Wednesday, April 12, 2006

Afraid of 'Big Bad W(olf)'

Commentary by Pat Murphy


By PAT MURPHY

Pat Murphy

Most members of the U.S. Senate and House and President Bush are part of an American minority—the 38 percent of the public who believe the commander in chief is doing a swell job.

How do we know most lawmakers approve of the Bush performance? Because most of them haven't uttered a worthwhile protest to expanding presidential misconduct that 60 percent of polled Americans reject.

The astonishing spectacle in Washington is that the second branch of government (legislative) and perhaps the third branch (federal courts) are unwilling to confront President Bush and his cronies about illegal and unethical and possible criminal conduct as well as incompetence that would get them fired anywhere else.

Lily-livered congressmen scattered like frightened, squalling geese when Democratic Sen. Russ Feingold proposed censure for the president for ordering domestic spying on Americans without required court warrants.

How much political courage does this take? Censure is the equivalent of an innocuous scolding by a second-grade teacher.

This current president's abuses of power and derelictions are without equal. Like another Texan of dubious scruples, Lyndon Johnson in the Vietnam War era, President Bush lied to justify war in Iraq.

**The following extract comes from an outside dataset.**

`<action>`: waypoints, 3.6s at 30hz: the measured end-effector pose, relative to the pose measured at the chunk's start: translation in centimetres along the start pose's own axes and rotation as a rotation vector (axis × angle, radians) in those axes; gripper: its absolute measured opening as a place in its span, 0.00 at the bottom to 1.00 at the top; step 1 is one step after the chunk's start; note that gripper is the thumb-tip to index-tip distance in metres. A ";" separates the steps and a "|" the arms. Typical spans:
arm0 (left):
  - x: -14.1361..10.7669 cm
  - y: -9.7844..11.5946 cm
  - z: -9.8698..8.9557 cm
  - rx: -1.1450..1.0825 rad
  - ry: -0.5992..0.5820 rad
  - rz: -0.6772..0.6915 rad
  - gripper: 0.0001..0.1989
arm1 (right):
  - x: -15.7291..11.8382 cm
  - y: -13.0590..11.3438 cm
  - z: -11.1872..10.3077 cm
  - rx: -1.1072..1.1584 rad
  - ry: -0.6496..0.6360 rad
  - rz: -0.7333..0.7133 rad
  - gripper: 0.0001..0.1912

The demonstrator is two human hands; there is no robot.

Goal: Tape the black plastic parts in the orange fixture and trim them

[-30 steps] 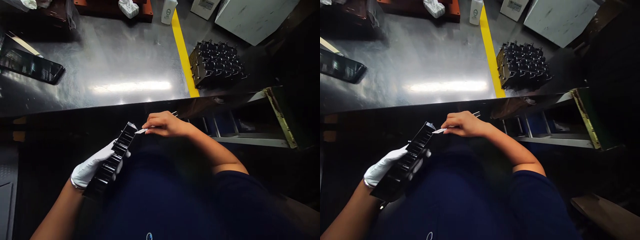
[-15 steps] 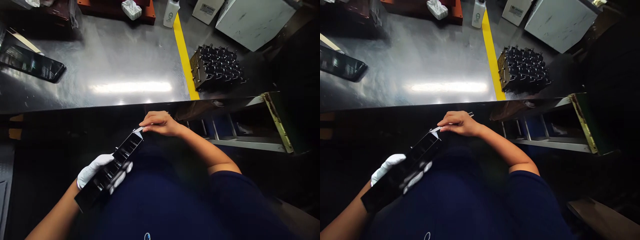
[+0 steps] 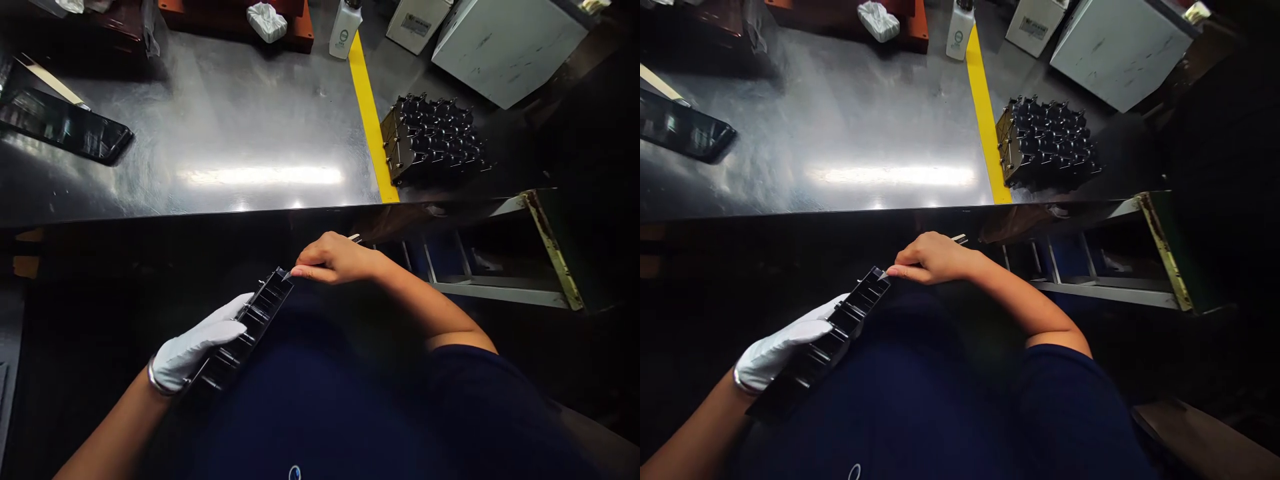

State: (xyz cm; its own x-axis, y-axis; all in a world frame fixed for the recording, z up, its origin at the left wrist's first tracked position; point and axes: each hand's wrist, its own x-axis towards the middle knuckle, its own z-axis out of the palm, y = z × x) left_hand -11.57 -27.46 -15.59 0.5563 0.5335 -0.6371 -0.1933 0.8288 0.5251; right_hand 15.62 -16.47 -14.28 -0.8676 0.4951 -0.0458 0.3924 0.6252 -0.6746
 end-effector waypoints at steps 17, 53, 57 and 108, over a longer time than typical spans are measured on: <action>1.1 1.4 1.1 0.286 0.184 0.271 0.27 | 3.1 -1.2 4.3 0.175 0.551 0.288 0.22; 3.4 -2.4 -1.4 0.909 0.623 0.715 0.31 | 0.0 -1.7 3.4 -0.414 0.435 -0.173 0.30; 3.3 -1.5 -1.0 0.929 0.630 0.688 0.33 | 0.0 -1.7 3.5 -0.409 0.454 -0.197 0.29; 2.8 -0.4 -0.6 0.359 0.211 0.299 0.29 | 0.7 -1.8 2.6 -0.242 0.322 -0.277 0.33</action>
State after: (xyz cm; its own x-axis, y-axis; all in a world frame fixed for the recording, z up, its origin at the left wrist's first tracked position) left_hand -10.41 -26.16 -17.92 0.3369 0.7916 -0.5097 -0.0089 0.5440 0.8390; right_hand 13.55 -18.83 -15.02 -0.8260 0.4279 0.3669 0.2533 0.8633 -0.4366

As an added insult to constitutional government, Bush decisions are approved and defended by his longtime hack lawyer, U.S. Attorney General Alberto Gonzales. He's not the first attorney general to countenance misbehavior: Richard Nixon's AG, John Mitchell, went to prison for his hand in the Watergate burglary.

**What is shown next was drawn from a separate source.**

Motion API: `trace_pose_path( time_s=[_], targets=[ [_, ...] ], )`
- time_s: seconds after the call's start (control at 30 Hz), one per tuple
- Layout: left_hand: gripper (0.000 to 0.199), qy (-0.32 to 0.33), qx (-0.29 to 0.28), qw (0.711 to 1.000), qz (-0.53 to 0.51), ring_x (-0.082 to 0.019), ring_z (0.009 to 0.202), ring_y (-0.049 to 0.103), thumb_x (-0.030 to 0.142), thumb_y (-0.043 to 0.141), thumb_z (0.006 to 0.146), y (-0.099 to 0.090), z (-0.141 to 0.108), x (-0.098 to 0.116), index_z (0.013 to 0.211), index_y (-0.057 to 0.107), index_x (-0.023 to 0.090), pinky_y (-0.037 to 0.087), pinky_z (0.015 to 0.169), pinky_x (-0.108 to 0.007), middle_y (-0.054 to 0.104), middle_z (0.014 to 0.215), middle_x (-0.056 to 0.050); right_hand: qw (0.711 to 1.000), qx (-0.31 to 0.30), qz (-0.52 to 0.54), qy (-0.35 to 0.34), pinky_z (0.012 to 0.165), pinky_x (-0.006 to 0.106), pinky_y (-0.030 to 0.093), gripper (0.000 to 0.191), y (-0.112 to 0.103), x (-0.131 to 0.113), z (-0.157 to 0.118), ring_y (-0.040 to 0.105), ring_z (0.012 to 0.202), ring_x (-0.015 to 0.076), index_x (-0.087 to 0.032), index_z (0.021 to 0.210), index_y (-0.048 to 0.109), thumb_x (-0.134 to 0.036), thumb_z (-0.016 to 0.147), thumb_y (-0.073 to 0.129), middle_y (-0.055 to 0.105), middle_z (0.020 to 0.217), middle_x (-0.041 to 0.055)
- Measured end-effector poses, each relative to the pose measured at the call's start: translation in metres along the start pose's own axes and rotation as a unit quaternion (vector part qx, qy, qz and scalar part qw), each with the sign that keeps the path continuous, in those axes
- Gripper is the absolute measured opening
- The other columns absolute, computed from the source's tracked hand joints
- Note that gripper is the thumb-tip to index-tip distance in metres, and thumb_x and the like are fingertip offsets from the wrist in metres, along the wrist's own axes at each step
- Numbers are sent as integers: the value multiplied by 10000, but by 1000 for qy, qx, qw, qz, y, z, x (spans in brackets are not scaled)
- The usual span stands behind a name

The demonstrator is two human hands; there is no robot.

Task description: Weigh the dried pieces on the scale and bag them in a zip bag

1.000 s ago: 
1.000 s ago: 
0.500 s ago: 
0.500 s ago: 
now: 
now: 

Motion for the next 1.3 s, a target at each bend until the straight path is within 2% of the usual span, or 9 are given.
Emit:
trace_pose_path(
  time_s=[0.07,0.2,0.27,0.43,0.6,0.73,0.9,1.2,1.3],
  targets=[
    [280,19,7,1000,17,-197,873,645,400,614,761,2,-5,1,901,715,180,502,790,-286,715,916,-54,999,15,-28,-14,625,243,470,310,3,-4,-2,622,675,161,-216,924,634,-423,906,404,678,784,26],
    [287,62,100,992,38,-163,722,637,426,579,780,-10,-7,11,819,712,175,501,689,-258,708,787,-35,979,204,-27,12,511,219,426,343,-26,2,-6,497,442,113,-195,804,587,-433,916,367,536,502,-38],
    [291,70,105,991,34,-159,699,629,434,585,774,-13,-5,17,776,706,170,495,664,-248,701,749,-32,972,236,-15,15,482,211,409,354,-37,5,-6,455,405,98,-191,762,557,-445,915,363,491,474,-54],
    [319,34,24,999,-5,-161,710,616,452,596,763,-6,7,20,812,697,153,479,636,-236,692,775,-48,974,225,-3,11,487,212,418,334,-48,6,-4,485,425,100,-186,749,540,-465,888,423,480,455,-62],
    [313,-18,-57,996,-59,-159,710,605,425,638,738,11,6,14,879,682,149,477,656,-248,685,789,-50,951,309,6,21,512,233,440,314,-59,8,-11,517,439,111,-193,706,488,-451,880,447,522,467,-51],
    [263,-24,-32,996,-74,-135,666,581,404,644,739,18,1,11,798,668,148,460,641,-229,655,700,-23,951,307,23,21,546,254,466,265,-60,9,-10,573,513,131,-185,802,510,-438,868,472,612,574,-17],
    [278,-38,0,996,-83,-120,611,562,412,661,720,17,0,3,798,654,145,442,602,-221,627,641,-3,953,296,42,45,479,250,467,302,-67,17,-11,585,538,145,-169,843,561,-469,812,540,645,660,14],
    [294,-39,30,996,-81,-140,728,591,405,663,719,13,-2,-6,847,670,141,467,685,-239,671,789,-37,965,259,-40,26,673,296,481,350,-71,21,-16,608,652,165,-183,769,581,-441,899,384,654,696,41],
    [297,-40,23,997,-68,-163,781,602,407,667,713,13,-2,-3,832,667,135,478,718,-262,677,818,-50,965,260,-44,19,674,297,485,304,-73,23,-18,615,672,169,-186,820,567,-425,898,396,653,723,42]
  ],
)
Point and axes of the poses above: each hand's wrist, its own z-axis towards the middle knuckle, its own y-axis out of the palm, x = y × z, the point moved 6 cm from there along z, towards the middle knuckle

What Gonzales shrugs off runs the gamut—abandoning environment and public lands to polluters and plunderers; condoning torture by voiding Geneva Conventions protection of detainees; mortgaging U.S. credit of future generations with reckless debt; abusing constitutional law; tolerating incompetence and mismanagement and manipulating classified national intelligence facts for political gain.

As a final finger to Congress, Bush coldly announced he'd selectively ignore laws when he sees fit. Were Gonzales true to his professional code, he would've yelped at the notion of threatened lawbreaking.

This doesn't rate Bush's censure?

In his book, "My Life," Bill Clinton explained why he cheated with Monica Lewinsky—"because I could."

President Bush, too, does what he pleases—no one has the stomach to chasten him and he believes he's above the law.

As toxic as George W. Bush has been to democracy, the most reprehensible truants in this grubby Washington abuse of the public trust are federal judges and members of Congress who've deserted their watchdog responsibilities and given tacit license to President Bush's rogue government.